Assistant Solicitor R. Hudson Oliff, the prosecutor, said Lancaster’s downfall came after one of the thefts, when he was spotted by cemetery General Manager Fred Mohle.

In his rush to escape, Oliff said, Lancaster backed his car into a tree and a tombstone and then fled on foot with his 16-year-old girlfriend he brought with him to Jacksonville. Lancaster and the girl were arrested the following day and the girl was returned to Maryland.

Oliff said Lancaster remembered hearing friends in Baltimore tell him how easy it was to get money from cars at cemeteries and he decided to try it here because he wasn’t making enough money from his regular employment.

• James Thompson literally came to a dead-end after a high-speed car chase through Southside.

Duval County Patrolman E.W. Taylor said he pursued Thompson’s vehicle at speeds of more than 70 mph for approximately 10 minutes.

Taylor said he finally caught the 19-year-old driver after Thompson turned from Southside Boulevard onto Cunningham Road, a dead-end street.
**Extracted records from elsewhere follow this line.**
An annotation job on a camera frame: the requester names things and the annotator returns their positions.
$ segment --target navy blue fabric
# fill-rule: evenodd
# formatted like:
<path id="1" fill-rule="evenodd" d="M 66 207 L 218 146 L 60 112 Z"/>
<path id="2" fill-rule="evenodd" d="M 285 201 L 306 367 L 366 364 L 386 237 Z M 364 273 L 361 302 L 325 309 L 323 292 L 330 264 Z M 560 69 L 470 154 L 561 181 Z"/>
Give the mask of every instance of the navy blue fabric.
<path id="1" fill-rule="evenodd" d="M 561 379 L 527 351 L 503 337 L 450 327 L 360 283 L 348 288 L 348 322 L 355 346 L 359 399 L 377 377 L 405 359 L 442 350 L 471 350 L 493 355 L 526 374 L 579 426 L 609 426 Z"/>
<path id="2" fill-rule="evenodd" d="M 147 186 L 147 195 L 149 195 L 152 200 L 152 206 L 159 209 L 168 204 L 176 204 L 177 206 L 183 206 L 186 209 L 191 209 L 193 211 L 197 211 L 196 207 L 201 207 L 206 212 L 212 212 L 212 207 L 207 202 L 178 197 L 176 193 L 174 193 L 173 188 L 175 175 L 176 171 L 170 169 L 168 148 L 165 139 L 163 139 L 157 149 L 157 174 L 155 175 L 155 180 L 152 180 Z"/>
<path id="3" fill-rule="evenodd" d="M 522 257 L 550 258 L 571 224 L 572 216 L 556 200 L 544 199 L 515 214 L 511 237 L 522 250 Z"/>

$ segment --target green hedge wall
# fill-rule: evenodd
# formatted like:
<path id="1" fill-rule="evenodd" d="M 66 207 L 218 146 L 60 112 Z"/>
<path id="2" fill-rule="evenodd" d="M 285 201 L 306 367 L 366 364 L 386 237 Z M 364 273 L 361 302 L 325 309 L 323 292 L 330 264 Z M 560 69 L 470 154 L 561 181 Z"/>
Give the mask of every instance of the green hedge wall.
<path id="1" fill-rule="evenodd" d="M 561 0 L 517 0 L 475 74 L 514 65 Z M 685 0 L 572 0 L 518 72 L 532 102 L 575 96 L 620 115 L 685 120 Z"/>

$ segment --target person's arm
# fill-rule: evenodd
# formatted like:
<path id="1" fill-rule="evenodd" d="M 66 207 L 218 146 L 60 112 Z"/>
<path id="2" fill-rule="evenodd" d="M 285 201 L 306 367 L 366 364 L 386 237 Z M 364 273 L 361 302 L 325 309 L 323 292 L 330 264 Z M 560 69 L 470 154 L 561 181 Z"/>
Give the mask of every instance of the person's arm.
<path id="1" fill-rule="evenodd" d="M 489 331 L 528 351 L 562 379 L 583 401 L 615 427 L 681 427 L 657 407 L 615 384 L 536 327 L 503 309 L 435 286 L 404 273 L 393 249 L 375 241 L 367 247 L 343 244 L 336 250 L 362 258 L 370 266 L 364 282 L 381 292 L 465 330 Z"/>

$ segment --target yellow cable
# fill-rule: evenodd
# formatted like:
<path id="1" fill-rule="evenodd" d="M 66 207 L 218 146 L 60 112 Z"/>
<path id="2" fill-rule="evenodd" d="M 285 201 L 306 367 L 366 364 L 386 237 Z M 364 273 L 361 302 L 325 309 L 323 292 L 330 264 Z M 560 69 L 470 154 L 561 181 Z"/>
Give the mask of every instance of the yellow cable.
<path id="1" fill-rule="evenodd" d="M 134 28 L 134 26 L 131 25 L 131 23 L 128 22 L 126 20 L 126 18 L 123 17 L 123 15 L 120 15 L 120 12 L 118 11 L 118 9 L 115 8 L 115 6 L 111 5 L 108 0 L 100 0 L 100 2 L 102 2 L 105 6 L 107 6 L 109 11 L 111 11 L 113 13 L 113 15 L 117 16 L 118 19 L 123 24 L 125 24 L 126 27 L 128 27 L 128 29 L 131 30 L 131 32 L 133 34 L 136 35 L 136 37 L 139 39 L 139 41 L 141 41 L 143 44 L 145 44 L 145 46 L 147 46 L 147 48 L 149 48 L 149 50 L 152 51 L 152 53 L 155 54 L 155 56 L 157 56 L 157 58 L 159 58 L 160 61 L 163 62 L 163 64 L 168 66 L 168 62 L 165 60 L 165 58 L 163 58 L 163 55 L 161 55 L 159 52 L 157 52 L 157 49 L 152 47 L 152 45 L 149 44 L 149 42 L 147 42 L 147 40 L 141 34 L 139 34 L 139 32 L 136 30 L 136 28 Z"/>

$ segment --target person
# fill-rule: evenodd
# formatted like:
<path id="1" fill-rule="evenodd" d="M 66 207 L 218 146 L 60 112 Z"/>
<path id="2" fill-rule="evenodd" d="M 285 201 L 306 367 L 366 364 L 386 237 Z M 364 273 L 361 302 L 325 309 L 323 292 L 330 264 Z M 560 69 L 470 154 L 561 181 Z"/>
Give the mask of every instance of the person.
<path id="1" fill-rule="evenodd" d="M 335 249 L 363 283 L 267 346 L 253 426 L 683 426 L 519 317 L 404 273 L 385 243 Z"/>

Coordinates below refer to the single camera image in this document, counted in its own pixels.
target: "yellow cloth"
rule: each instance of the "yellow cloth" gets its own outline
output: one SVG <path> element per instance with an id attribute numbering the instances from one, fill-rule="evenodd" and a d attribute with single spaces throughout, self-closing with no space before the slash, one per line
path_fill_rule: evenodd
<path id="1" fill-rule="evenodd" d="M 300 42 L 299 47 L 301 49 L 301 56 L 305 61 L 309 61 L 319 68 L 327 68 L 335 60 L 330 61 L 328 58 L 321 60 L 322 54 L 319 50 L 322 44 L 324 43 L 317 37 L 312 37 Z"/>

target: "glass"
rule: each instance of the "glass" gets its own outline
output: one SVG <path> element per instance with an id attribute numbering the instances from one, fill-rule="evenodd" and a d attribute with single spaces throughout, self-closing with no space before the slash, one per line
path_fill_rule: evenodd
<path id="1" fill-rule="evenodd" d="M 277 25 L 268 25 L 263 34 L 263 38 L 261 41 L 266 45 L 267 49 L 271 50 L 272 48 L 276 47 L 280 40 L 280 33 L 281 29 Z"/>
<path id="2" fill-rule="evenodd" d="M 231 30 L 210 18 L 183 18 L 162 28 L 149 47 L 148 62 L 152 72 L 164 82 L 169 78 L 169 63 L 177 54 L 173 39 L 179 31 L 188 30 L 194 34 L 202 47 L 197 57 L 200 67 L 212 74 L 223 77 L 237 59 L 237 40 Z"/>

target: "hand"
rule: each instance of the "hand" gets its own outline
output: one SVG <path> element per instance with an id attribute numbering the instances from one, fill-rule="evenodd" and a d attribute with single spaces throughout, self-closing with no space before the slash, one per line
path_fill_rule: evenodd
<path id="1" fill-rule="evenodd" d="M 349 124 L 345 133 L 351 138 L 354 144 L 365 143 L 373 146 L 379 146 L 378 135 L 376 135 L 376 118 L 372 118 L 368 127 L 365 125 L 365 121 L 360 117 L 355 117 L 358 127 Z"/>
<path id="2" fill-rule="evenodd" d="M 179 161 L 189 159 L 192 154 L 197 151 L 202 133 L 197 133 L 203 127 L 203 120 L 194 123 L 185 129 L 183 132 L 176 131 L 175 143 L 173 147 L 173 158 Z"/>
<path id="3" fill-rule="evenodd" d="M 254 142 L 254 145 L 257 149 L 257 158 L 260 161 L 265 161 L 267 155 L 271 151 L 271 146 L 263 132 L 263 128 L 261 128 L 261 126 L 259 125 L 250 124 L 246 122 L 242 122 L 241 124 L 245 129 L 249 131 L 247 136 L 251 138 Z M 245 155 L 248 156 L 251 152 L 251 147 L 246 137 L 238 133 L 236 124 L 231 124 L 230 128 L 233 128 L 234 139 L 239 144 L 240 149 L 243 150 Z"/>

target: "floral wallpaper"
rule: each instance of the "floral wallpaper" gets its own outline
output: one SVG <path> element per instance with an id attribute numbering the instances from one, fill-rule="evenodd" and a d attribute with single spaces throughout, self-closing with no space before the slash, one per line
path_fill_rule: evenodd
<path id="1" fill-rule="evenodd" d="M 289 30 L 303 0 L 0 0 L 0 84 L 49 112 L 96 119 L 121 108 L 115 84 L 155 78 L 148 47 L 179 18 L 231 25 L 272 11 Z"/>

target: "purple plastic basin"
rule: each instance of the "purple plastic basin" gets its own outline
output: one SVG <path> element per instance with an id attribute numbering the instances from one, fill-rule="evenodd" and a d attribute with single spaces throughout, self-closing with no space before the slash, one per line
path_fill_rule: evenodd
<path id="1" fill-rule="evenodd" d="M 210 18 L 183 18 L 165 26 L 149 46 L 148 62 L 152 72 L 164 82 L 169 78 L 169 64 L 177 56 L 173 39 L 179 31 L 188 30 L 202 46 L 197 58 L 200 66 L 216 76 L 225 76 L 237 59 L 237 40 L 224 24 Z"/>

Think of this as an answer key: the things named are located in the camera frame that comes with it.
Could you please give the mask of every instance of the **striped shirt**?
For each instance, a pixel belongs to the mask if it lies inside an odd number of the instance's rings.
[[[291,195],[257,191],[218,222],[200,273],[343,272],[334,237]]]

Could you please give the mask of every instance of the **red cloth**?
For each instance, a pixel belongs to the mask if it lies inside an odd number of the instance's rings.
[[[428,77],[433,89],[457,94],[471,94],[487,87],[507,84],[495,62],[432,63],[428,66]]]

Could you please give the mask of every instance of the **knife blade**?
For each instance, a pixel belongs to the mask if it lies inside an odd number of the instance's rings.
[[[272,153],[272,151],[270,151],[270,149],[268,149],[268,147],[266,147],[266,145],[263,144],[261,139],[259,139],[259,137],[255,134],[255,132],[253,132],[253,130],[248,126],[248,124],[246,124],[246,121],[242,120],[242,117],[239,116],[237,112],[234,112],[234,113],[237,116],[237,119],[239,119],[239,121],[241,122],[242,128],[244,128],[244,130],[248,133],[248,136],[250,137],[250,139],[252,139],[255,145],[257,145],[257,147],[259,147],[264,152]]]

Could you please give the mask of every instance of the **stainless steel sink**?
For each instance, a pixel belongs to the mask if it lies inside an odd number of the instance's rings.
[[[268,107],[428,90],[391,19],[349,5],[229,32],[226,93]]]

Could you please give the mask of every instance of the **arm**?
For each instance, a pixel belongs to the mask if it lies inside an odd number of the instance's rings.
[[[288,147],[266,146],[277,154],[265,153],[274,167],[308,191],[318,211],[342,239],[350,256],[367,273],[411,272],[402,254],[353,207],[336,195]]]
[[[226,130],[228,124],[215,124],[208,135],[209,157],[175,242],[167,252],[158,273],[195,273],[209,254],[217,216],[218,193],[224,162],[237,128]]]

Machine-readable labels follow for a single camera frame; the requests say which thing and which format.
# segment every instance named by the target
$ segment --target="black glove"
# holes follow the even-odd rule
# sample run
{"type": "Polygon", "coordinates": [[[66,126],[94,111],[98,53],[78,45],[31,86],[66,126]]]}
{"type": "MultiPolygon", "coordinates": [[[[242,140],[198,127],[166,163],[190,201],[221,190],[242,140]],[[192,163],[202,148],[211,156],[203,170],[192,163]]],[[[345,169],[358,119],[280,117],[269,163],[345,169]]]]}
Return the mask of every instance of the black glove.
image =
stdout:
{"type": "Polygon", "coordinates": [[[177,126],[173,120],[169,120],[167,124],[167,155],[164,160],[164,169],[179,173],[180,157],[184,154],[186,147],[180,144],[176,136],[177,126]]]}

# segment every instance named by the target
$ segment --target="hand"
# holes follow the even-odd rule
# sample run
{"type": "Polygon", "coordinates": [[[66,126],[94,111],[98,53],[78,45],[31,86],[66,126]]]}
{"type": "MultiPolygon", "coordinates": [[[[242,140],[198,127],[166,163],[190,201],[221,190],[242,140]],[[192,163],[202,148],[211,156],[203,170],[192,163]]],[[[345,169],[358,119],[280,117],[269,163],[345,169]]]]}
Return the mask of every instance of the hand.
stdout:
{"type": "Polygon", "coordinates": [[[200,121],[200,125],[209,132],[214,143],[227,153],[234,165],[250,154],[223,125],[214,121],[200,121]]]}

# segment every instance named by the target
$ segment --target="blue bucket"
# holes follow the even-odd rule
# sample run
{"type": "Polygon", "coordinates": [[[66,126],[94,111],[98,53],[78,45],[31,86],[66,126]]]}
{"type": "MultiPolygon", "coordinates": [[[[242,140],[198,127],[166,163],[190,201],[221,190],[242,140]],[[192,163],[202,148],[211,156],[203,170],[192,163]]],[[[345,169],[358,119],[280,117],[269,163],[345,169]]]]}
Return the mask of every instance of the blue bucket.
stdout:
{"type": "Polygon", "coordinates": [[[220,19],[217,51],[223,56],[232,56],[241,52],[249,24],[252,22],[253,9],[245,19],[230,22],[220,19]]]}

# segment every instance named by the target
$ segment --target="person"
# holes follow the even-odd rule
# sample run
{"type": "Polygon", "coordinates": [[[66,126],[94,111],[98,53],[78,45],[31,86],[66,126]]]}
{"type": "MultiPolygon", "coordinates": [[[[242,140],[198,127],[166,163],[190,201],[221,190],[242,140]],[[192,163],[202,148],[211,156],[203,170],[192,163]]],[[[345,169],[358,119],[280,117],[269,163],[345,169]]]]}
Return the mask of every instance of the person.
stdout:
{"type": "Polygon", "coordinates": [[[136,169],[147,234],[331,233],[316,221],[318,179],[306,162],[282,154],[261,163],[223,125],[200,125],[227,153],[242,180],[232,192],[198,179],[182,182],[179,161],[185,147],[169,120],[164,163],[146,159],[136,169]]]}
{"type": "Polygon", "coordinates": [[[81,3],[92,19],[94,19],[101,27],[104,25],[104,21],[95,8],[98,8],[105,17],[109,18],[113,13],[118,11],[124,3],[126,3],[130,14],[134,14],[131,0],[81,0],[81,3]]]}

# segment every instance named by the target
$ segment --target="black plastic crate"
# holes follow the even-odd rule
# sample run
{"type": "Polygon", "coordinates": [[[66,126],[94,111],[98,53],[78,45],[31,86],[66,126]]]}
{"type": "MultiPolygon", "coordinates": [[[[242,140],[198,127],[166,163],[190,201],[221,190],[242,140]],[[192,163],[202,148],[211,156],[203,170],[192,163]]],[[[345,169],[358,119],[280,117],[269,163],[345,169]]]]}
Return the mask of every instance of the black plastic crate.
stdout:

Thompson was released from the County jail on a $250 bond after he was charged with speeding, reckless and careless driving, running a stop sign and having an improper muffler.

Taylor said after he apprehended the suspect, he had to protect Thompson from a group of irate parents who were angry because their children were playing outdoors in the area at the time of the chase.

• Rev. Christopher Kelly, a young Catholic priest who had been missing since Sept. 3, was found unharmed two blocks from his church. The “dazed and haggard” cleric was discovered coming out of a thicket behind 6623 Pottsburg Drive.

Fred Willig, who said he saw Kelly through a window in his home, brought the priest into the house and notified the Duval County Patrol and Rev. W. Thomas Larkin, pastor of Christ the King Catholic Church.

Kelly was admitted to St. Vincent’s Hospital for treatment of shock and exposure and listed in fair condition.

Larkin said Kelly “apparently suffered amnesic shock” when he left the rectory a week before he was discovered. His unexplained departure was shortly before he was to have said his first Mass at the church.

The Irish-born Kelly could not remember or relate where he had been during the week he was missing. County detectives said they made no attempt to question him when he was admitted to the hospital.

Investigators said they did not know where Kelly had secured food or shelter and described him as “weak and haggard and in need of a shave.”

Kelly came to the United States from Ireland Aug. 30 and flew to Jacksonville the following day. He was to become Larkin’s assistant and teach at a parochial school.

A native of Ballinasloe, a small community in western Ireland, Kelly was described as being completely unfamiliar with many things in common usage in the United States.

Shortly after Kelly’s disappearance, Larkin told investigators Kelly could not drive a car or even use an American-style telephone and that he appeared to be depressed shortly after his arrival.